A New York judge dismissed most of a defamation lawsuit by Mariah Carey’s older brother over her 2020 best-selling memoir, though the singer must still face two claims.
In a 29-page decision on Tuesday, Justice Barbara Jaffe of the state Supreme Court in Manhattan said Morgan Carey can sue his sister over passages suggesting he distributed cocaine to “the beautiful people,” and implying he might have “been-in-the-system” — in prison — for a serious crime.
But the judge dismissed claims over seven other passages from “The Meaning of Mariah Carey,” including one discussing a fight between Morgan Carey and the Careys’ father that required police intervention.
Jaffe said that while that passage “reasonably conveys a defamatory inference that plaintiff was abusive toward his family,” Morgan Carey, who is about a decade older than his sister, failed to show he suffered “special damages” resulting from harm to his reputation.
The judge also dismissed claims against the memoir’s publishers, saying it wasn’t clear how Mariah Carey’s “alleged vindictiveness” showed that they knew the disputed passages were false or had serious doubts they were true.
Lawyers for Morgan Carey and the publishers declined to comment on Wednesday.

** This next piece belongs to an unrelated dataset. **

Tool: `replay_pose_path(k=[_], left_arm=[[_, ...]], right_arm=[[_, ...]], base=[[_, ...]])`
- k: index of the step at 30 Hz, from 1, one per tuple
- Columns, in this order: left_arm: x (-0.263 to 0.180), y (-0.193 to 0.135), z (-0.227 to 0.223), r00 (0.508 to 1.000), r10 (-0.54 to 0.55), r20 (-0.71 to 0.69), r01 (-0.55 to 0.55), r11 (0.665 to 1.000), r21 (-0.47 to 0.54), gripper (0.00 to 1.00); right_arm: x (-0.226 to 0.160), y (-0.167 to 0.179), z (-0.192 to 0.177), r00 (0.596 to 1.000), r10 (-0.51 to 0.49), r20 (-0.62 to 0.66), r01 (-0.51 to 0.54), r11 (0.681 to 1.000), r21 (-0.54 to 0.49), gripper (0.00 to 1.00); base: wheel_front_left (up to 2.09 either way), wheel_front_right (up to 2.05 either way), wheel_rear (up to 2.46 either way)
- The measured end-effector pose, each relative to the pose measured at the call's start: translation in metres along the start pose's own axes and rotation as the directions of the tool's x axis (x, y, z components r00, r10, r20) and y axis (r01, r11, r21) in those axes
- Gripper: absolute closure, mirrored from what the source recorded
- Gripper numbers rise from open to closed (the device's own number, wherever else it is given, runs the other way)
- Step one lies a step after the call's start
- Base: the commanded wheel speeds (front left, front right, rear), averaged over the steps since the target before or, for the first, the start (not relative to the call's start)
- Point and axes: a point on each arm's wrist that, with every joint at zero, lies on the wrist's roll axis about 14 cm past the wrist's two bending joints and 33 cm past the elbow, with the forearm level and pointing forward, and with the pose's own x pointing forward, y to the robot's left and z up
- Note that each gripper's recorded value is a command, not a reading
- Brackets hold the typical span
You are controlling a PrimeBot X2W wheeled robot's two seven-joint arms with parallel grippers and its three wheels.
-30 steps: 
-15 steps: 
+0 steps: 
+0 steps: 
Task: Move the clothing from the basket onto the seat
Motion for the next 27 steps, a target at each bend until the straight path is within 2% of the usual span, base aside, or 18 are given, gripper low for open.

Lawyers for Mariah Carey did not immediately respond to requests for comment.
Mariah Carey’s memoir described a dysfunctional poverty-stricken childhood and early career struggles for the 51-year-old singer known for songs including “Vision of Love,” “One Sweet Day” and “All I Want for Christmas Is You.”
The defendants included the memoir’s co-author, the publisher Macmillan and Andy Cohen Books, an imprint named for the television producer and Bravo host.
The case is Carey v Carey et al, New York State Supreme Court, New York County, No. 152192/2021.